The Meyer Lemon is only slightly hardier. It might be better off in a pot as well, but it's still in the ground at this point. I try covering it with frost blanket when we have a hard freeze, but it still gets damaged often. Last winter despite getting covered, all of its leaves were killed again. It hasn't yielded fruit in a long time because it has to keep recovering from freeze damage again and again. The main reason why I'm reluctant to put it in another big pot is because we have limited space in this house, and already have a key lime, rubber tree plant, and Norfolk Island pine in big pots that we have to find room in the house for each winter. One of these days I guess I'll have to get a greenhouse, but we have so many other household projects going on, I'm not sure when that will happen.
When we removed the Key Lime, I planted a Kumquat in its place. Now that's a good fruit tree to have in the ground in Texas! Even though the tree is still only about 3-4 feet tall, I get a nice crop of fruit off of it every year, and freezes hardly bother it. We do cover it if it gets into the 20's, but I'm not sure if it even needs that.
The Satsuma is also doing fine in the ground. We covered it with frost blanket while it was little, but eventually it got too tall for that. Every now and then it freezes enough to kill a few leaves, but it grows news ones back in the spring. A couple of years ago we got a bumper crop of about 40 fruits. The fruits are like a large tangerine or navel orange, with thick skin that's very easy to peel. I've heard that in Britain, Satsumas are known as "Christmas oranges," and that is around the time when they ripen. I've also been told that a light frost actually makes them sweeter. While the kumquat consistently bears fruit every year, it seems like the Satsuma is doing that thing some fruit trees do where it has a heavy crop one year that wears out the tree, and then doesn't do much the next year. The year after we had the 40 fruits, it only made two fruits, and then this last year we had a weird late freeze in March that killed a lot of its blossoms, but even after that I harvested 11 fruits in early December.

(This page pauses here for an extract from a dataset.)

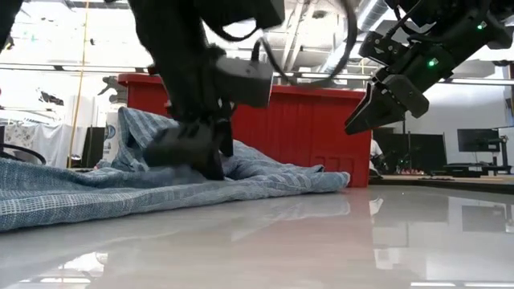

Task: Fold Laundry from Bin
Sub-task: Fold the patterned blue shirt

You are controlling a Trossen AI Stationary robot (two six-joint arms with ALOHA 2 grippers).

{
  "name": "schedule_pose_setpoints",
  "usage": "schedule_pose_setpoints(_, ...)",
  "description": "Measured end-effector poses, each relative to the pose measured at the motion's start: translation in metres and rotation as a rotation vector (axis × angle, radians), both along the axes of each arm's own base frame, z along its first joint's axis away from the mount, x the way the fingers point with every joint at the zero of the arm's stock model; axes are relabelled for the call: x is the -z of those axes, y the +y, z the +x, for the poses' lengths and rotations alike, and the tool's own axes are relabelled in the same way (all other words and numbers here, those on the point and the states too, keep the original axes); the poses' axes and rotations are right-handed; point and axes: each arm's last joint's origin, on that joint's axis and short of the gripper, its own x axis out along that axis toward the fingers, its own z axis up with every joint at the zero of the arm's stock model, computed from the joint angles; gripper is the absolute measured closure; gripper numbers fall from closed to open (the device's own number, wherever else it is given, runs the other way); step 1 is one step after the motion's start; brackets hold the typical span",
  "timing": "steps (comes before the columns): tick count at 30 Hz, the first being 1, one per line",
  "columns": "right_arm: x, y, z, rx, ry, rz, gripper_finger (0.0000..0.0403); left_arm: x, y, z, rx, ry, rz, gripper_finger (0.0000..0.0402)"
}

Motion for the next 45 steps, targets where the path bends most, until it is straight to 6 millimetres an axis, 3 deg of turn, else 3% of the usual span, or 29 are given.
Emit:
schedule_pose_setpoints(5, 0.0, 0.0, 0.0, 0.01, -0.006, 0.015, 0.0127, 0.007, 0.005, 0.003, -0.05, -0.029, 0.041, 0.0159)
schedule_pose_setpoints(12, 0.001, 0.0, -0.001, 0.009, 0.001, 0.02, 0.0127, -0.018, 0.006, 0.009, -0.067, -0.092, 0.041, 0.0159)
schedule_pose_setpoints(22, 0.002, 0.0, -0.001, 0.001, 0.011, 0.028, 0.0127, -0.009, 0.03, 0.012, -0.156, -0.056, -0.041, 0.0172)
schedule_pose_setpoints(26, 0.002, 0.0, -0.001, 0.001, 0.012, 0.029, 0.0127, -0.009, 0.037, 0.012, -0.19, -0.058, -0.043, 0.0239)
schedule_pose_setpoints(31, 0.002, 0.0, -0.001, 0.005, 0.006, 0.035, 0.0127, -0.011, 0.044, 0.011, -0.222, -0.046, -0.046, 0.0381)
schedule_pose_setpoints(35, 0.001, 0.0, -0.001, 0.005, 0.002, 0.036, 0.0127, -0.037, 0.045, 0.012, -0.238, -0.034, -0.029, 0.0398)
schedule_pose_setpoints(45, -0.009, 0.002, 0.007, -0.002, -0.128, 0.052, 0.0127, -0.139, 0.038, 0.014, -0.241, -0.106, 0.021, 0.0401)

For the non-citrus trees, the best one is probably the fig. Nobody knows what variety it is, but it gives us a good crop of small figs each year. The figs are light purple and only about 1-2 inches long, so they are smaller than figs from the grocery store, but they are very sweet and tasty. The tree sheds its leaves in the fall and grows them back in the spring, and our freezes don't seem to bother it at all. It's been growing very fast, and it's amazing that it started out as just a little cutting.
The Gold Nugget Loquat has also been growing fast, and has become the largest fruit tree in the food forest. However last spring was the first year we actually got a good crop of fruit off of it. Loquats are a little weird because the tree is cold-hardy, but the flowers are not. They flower in November, grow fruit through the winter, and then the fruit ripens in spring. Every single year we've had freezes that killed the flowers before they could make fruit until last year.
Perhaps the most disappointing tree so far is the Wonderful Pomegranate. The tree itself is beautiful. It's grown really big. It gets large orange flowers on it that the hummingbirds love, and then they fall off and that's it. Last year 3 or 4 of them tried to make fruits, but then when they were about tennis ball sized they split open and rotted. I could tell that happened before they were ripe because the insides were still white. I don't know what it's problem is.
A couple of years ago I added three more fruit trees in a second row behind the first row. They are a Houston peach, an Anna apple, and an Ein Shemer apple. This might be pushing things a bit because they are getting pretty close to the oak trees, and might be in too much shade. We did trim some of the limbs off the oak trees, but I've still noticed that they are starting to lean away from the oak trees to get more sun. But maybe a little shade will help them survive the Texas heat? We'll see I guess.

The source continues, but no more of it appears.